### Exercise requirements
Apart from the pictures, reproduce the data below exactly as it stands.
>>>
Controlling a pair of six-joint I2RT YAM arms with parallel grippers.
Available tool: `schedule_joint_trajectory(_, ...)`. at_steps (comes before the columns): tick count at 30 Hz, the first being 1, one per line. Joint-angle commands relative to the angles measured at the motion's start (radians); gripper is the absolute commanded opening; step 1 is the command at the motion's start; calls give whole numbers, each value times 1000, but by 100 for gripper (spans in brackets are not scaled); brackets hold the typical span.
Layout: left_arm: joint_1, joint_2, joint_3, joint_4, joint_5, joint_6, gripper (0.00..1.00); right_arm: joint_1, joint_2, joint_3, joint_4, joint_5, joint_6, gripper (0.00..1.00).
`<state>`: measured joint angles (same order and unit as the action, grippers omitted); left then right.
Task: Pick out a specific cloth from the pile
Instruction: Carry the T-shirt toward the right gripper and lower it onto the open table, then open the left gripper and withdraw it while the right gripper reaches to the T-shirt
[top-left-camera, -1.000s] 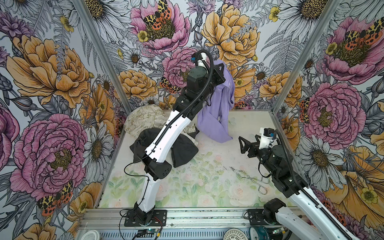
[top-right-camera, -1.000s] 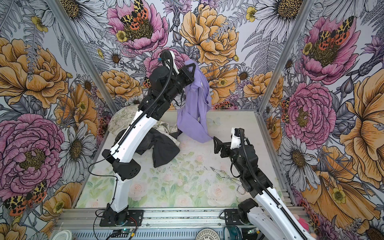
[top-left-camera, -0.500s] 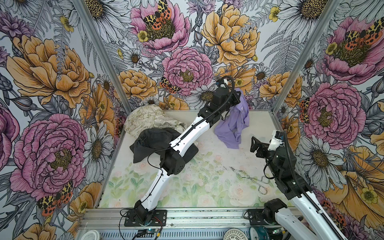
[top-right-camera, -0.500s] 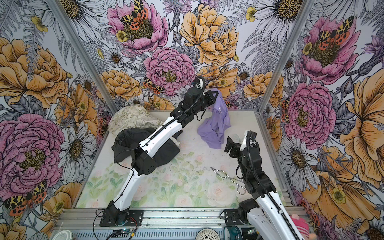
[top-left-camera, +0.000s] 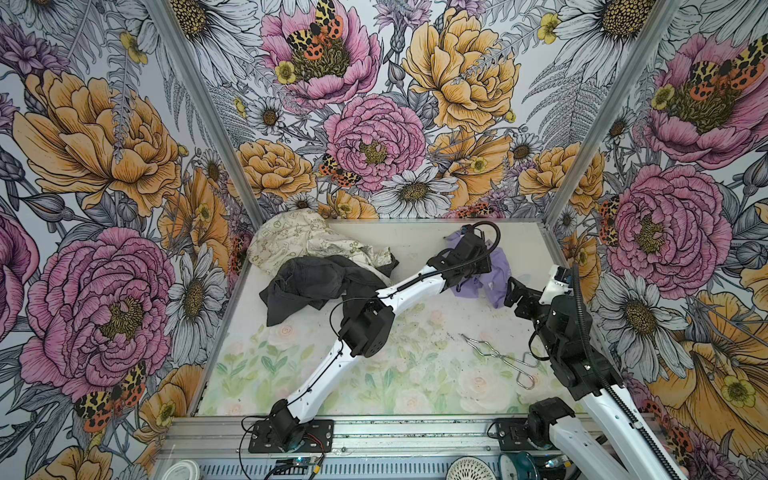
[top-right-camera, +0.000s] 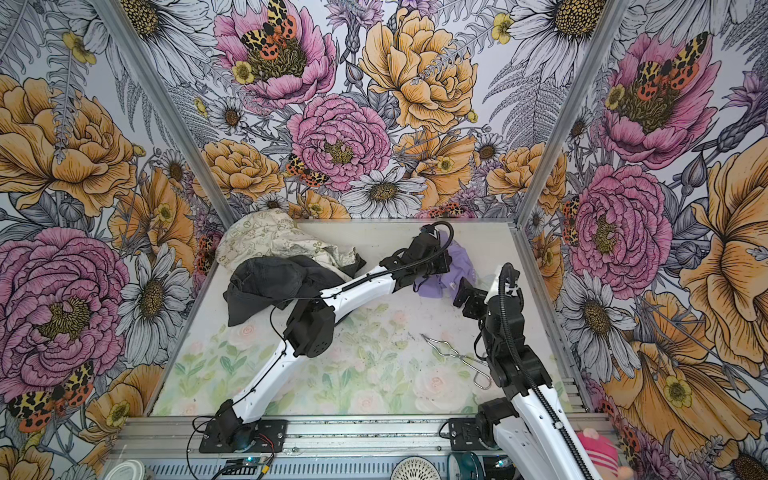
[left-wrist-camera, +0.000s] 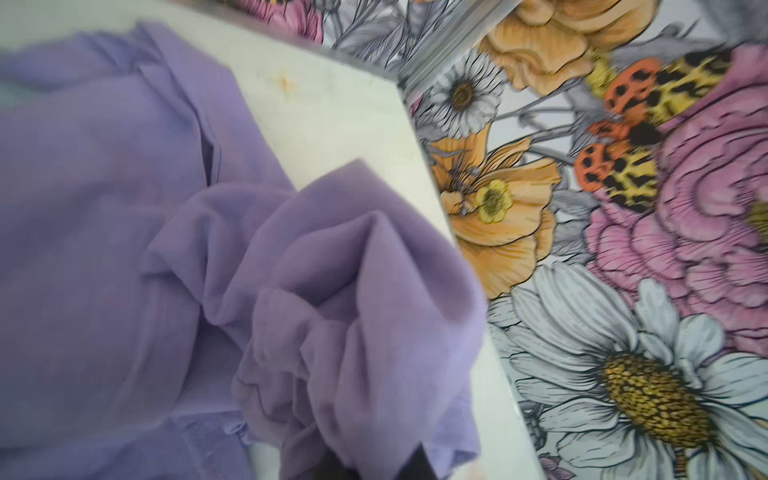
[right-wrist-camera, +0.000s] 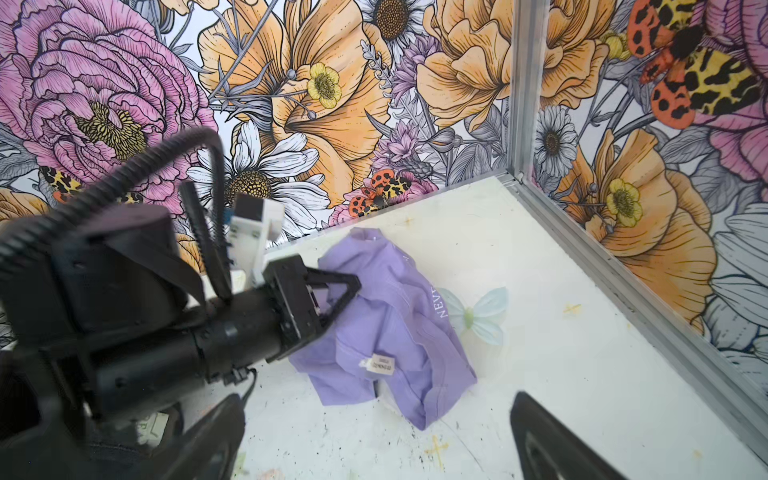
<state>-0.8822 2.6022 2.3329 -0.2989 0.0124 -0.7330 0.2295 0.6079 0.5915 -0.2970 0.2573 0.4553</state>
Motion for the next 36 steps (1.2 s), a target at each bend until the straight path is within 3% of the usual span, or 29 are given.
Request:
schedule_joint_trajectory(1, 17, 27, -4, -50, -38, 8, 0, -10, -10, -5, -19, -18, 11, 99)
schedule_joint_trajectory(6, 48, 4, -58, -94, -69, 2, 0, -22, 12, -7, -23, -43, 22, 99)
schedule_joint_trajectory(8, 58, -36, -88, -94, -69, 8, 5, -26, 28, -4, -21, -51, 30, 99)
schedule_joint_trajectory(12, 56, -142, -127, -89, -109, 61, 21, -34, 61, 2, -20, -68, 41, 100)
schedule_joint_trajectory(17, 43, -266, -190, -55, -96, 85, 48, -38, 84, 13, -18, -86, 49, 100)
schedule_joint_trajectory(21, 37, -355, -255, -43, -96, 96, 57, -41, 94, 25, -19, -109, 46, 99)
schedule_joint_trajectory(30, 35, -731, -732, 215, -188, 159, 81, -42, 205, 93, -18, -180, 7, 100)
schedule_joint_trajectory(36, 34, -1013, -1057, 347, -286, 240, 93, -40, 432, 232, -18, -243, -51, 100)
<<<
### Written solution
Controlling a pair of six-joint I2RT YAM arms with parallel grippers.
Available tool: `schedule_joint_trajectory(_, ...)`. at_steps (comes before the columns): tick count at 30 Hz, the first being 1, one per line. Joint-angle commands relative to the angles measured at the motion's start (radians); gripper is the absolute commanded opening; step 1 is the command at the motion's start; calls give whole numbers, each value times 1000, but by 100 for gripper (spans in brackets are not scaled); brackets hold the typical span.
Layout: left_arm: joint_1, joint_2, joint_3, joint_4, joint_5, joint_6, gripper (0.00..1.00); right_arm: joint_1, joint_2, joint_3, joint_4, joint_5, joint_6, gripper (0.00..1.00).
`<state>`: measured joint angles (same order and unit as the action, grippers omitted); left then right.
Task: Pick out a specific cloth from the pile
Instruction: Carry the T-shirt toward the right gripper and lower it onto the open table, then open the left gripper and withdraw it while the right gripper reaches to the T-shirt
[top-left-camera, -1.000s] 
[top-right-camera, -1.000s] 
[top-left-camera, -0.500s] 
[top-right-camera, -0.500s] 
[top-left-camera, +0.000s] 
[top-right-camera, +0.000s] 
[left-wrist-camera, +0.000s] 
[right-wrist-camera, +0.000s] 
<state>-0.8822 2.6022 2.3329 -0.2989 0.0124 -0.7330 0.2295 0.6079 0.5915 -0.2970 0.2573 0.4553</state>
Motion for the next 36 steps (1.2 s), a target at each bend until the straight path is within 3% of the usual span, or 29 are given.
Request:
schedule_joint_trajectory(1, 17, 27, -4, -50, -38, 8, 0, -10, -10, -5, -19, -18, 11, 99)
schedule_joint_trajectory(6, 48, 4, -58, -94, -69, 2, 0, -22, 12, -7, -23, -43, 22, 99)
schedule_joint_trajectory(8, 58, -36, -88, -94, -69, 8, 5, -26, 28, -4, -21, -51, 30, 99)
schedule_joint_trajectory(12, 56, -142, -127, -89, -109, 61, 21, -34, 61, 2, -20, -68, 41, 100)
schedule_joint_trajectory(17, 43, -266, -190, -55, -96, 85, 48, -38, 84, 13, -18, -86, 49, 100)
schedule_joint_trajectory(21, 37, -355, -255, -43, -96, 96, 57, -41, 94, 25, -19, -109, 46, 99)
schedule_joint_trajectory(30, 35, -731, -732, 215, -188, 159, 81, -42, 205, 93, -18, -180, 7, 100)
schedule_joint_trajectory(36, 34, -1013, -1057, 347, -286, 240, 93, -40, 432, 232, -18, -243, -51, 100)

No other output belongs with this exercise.